> **What is expected**
Without the images, reproduce each line of the material exactly.

------ Data shown

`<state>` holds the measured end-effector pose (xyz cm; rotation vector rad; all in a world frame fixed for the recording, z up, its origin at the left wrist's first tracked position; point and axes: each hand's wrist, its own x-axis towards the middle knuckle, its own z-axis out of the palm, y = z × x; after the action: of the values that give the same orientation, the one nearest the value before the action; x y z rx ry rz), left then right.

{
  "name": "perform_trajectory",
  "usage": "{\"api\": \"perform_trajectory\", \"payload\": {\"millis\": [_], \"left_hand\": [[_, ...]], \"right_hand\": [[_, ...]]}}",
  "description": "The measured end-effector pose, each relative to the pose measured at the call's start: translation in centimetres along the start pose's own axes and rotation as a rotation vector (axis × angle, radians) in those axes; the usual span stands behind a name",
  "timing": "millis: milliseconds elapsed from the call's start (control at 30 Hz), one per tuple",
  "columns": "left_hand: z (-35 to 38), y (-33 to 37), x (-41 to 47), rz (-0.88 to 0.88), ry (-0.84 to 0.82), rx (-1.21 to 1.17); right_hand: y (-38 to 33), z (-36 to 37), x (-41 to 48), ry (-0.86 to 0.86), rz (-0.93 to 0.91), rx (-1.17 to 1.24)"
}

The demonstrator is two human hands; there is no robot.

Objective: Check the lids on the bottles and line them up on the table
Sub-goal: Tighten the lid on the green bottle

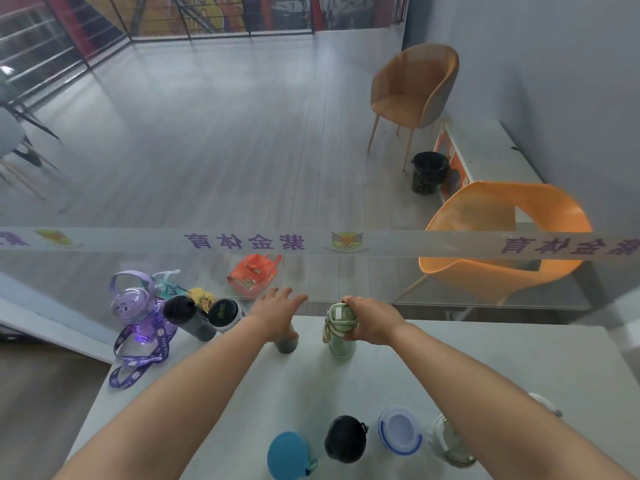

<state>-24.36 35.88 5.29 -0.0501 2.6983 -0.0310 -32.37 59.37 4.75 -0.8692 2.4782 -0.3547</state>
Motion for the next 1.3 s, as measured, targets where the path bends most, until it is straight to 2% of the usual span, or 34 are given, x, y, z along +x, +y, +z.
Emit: {"api": "perform_trajectory", "payload": {"millis": [133,333,1100,1233,1300], "left_hand": [[0.4,-1.9,0.1,-0.064,-0.077,0.029],[0.8,-2.4,0.5,-0.055,-0.090,-0.106],[2.2,-3.0,0.4,-0.024,0.000,-0.197],[2.1,-2.8,-0.1,-0.023,0.002,-0.150],[2.2,-2.4,-0.6,-0.015,0.064,-0.098]], "right_hand": [[-0.1,-0.3,0.6,0.000,0.002,-0.009],[-0.6,-0.5,1.5,-0.001,0.003,-0.003],[-1.0,0.4,1.6,-0.023,0.019,-0.034],[-1.0,0.7,1.5,-0.033,0.042,-0.021],[-1.0,0.7,1.3,-0.053,0.062,0.013]]}}
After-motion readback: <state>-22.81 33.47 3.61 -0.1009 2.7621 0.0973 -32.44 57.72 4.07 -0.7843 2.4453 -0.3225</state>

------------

> **Answer to the exercise**
`<state>` holds the measured end-effector pose (xyz cm; rotation vector rad; all in a world frame fixed for the recording, z up, its origin at the left wrist's first tracked position; point and axes: each hand's wrist, its own x-axis towards the middle knuckle, its own z-axis out of the palm, y = z × x; after the action: of the values that give the same orientation, the one nearest the value before the action; x y z rx ry rz), left then right.

{
  "name": "perform_trajectory",
  "usage": "{\"api\": \"perform_trajectory\", \"payload\": {\"millis\": [_], \"left_hand\": [[_, ...]], \"right_hand\": [[_, ...]]}}",
  "description": "The measured end-effector pose, each relative to the pose measured at the call's start: translation in centimetres along the start pose's own axes and rotation as a rotation vector (axis × angle, radians) in those axes; the usual span stands behind a name",
  "timing": "millis: milliseconds elapsed from the call's start (control at 30 Hz), one per tuple",
  "columns": "left_hand: z (-35 to 38), y (-33 to 37), x (-41 to 47), rz (-0.88 to 0.88), ry (-0.84 to 0.82), rx (-1.21 to 1.17); right_hand: y (-38 to 33), z (-36 to 37), x (-41 to 48), ry (-0.86 to 0.86), rz (-0.93 to 0.91), rx (-1.17 to 1.24)"
}

The demonstrator is two human hands; there is no robot.

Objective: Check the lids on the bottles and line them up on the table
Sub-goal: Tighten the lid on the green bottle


<state>-24.36 35.88 5.29 -0.0501 2.6983 -0.0310 -32.37 59.37 4.75 -0.8692 2.4782 -0.3547</state>
Motion for the next 1.3 s, as measured, targets where the path bends most, until it is straight to 2% of the usual span, or 34 are given, x, y, z along +x, +y, +z.
Emit: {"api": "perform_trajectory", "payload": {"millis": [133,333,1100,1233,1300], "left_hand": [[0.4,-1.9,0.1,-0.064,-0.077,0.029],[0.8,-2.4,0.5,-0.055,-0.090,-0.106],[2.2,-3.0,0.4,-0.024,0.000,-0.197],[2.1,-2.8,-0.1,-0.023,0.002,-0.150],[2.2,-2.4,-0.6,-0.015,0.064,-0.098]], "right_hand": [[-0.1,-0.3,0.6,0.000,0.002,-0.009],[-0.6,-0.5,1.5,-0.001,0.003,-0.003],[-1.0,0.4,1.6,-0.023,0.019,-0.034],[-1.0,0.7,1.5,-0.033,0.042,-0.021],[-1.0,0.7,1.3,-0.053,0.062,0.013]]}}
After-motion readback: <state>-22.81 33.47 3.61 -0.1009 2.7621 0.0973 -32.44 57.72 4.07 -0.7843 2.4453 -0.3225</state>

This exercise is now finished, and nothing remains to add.